Records from a data collection
*-*-*
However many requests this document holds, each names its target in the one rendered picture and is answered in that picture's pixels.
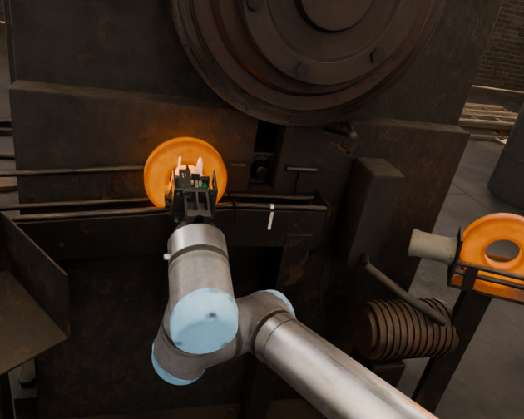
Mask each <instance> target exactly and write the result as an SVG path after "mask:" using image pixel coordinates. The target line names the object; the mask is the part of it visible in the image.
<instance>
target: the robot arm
mask: <svg viewBox="0 0 524 419"><path fill-rule="evenodd" d="M180 164H181V156H180V157H179V162H178V167H177V168H176V169H175V168H173V171H172V177H171V182H170V183H169V184H168V186H167V187H166V188H165V190H164V203H165V210H170V213H169V218H170V219H172V220H174V224H179V225H178V226H177V227H176V228H175V230H174V232H173V234H172V235H171V236H170V238H169V239H168V243H167V248H168V254H164V260H169V261H168V277H169V301H168V304H167V306H166V310H165V313H164V316H163V319H162V321H161V325H160V328H159V331H158V333H157V336H156V338H155V340H154V342H153V345H152V355H151V359H152V364H153V367H154V368H155V370H156V372H157V373H158V375H159V376H160V377H161V378H163V379H164V380H165V381H167V382H169V383H172V384H175V385H186V384H190V383H192V382H194V381H195V380H197V379H198V378H200V377H201V376H202V375H203V373H204V371H205V369H206V368H208V367H212V366H214V365H216V364H218V363H221V362H224V361H227V360H229V359H232V358H234V357H238V356H240V355H242V354H245V353H247V352H251V353H252V354H253V355H254V356H255V357H257V358H258V359H259V360H260V361H261V362H262V363H265V364H266V365H267V366H269V367H270V368H271V369H272V370H273V371H274V372H276V373H277V374H278V375H279V376H280V377H281V378H282V379H284V380H285V381H286V382H287V383H288V384H289V385H290V386H291V387H292V388H293V389H294V390H295V391H296V392H298V393H299V394H300V395H301V396H302V397H303V398H305V399H306V400H307V401H308V402H309V403H310V404H311V405H313V406H314V407H315V408H316V409H317V410H318V411H319V412H321V413H322V414H323V415H324V416H325V417H326V418H328V419H439V418H437V417H435V416H434V415H433V414H432V413H431V412H429V411H427V410H426V409H424V408H423V407H421V406H420V405H418V404H417V403H416V402H414V401H413V400H412V399H410V398H409V397H407V396H405V395H404V394H403V393H401V392H400V391H399V390H397V389H396V388H394V387H393V386H391V385H390V384H388V383H387V382H385V381H384V380H383V379H382V378H380V377H378V376H377V375H376V374H374V373H373V372H371V371H369V370H368V369H367V368H366V367H364V366H363V365H361V364H360V363H358V362H357V361H355V360H354V359H352V358H351V357H350V356H348V355H347V354H346V353H344V352H342V351H341V350H339V349H338V348H337V347H335V346H334V345H333V344H331V343H330V342H328V341H327V340H325V339H324V338H322V337H320V336H319V335H318V334H317V333H315V332H314V331H312V330H311V329H310V328H308V327H306V326H305V325H303V324H302V323H301V322H300V321H298V320H297V319H296V317H295V314H294V309H293V307H292V305H291V303H290V301H289V300H288V299H287V298H286V297H285V296H284V295H283V294H282V293H280V292H278V291H276V290H272V289H269V290H265V291H257V292H254V293H252V294H251V295H248V296H244V297H242V298H237V299H235V296H234V291H233V286H232V281H231V276H230V266H229V258H228V252H227V248H226V242H225V236H224V234H223V233H222V232H221V231H220V230H219V229H218V228H216V226H215V225H214V224H213V223H211V222H210V221H211V220H212V219H213V216H214V212H215V207H216V206H215V203H216V199H217V195H218V186H217V181H216V176H215V171H214V170H213V173H212V178H211V183H212V188H213V189H211V188H210V177H209V176H205V175H202V165H203V162H202V159H201V158H199V159H198V162H197V165H196V167H194V166H193V165H182V166H180ZM214 182H215V184H214Z"/></svg>
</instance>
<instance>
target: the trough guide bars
mask: <svg viewBox="0 0 524 419"><path fill-rule="evenodd" d="M485 254H486V256H487V257H488V258H489V259H494V260H498V261H502V262H509V261H512V260H513V258H509V257H506V256H501V255H498V254H491V253H487V252H485ZM457 265H458V266H461V269H457V268H456V269H455V274H459V275H462V276H463V280H462V284H461V288H460V290H462V291H466V292H469V293H471V292H472V289H473V286H474V284H475V281H476V279H480V280H483V281H487V282H490V283H497V284H500V285H504V286H507V287H511V288H517V289H520V290H524V284H522V283H516V282H512V281H509V280H505V279H499V278H495V277H492V276H488V275H485V274H478V270H479V271H483V272H487V273H490V274H497V275H501V276H504V277H508V278H511V279H518V280H521V281H524V275H523V274H517V273H513V272H509V271H506V270H502V269H495V268H492V267H488V266H484V265H480V264H474V263H470V262H467V261H463V260H460V256H459V259H458V261H457ZM464 267H466V270H465V269H464Z"/></svg>
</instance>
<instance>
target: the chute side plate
mask: <svg viewBox="0 0 524 419"><path fill-rule="evenodd" d="M271 212H274V215H273V219H272V224H271V228H270V229H268V225H269V217H270V213H271ZM324 216H325V212H314V211H292V210H269V209H235V215H234V221H233V209H216V210H215V212H214V216H213V219H212V220H211V221H210V222H211V223H213V224H214V225H215V226H216V228H218V229H219V230H220V231H221V232H222V233H223V234H224V236H225V242H226V247H229V246H245V247H284V242H285V239H286V235H287V234H307V235H313V238H312V242H311V245H310V247H313V248H316V247H317V244H318V241H319V236H320V232H321V229H322V225H323V222H324ZM15 224H16V225H17V226H18V227H19V228H20V229H21V230H22V231H23V232H24V233H25V234H27V235H28V236H29V237H30V238H31V239H32V240H33V241H34V242H35V243H36V244H37V245H38V246H39V247H40V248H41V249H42V250H43V251H44V252H45V253H46V254H47V255H48V256H49V257H50V258H51V259H52V260H53V261H60V260H70V259H89V258H100V257H110V256H120V255H130V254H149V253H160V252H168V248H167V243H168V239H169V238H170V236H171V235H172V234H173V232H174V230H175V228H176V227H177V226H178V225H179V224H174V220H172V219H170V218H169V213H163V214H138V215H124V216H112V217H99V218H85V219H60V220H47V221H34V222H21V223H15Z"/></svg>
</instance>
*-*-*
PROBLEM STATEMENT: Every line of the data that includes the word "each" should be copied.

FINISHED EXERCISE:
However many requests this document holds, each names its target in the one rendered picture and is answered in that picture's pixels.
Mask each <instance> target exactly and write the result as an SVG path after "mask:" using image pixel coordinates. The target line names the object; the mask is the part of it visible in the image.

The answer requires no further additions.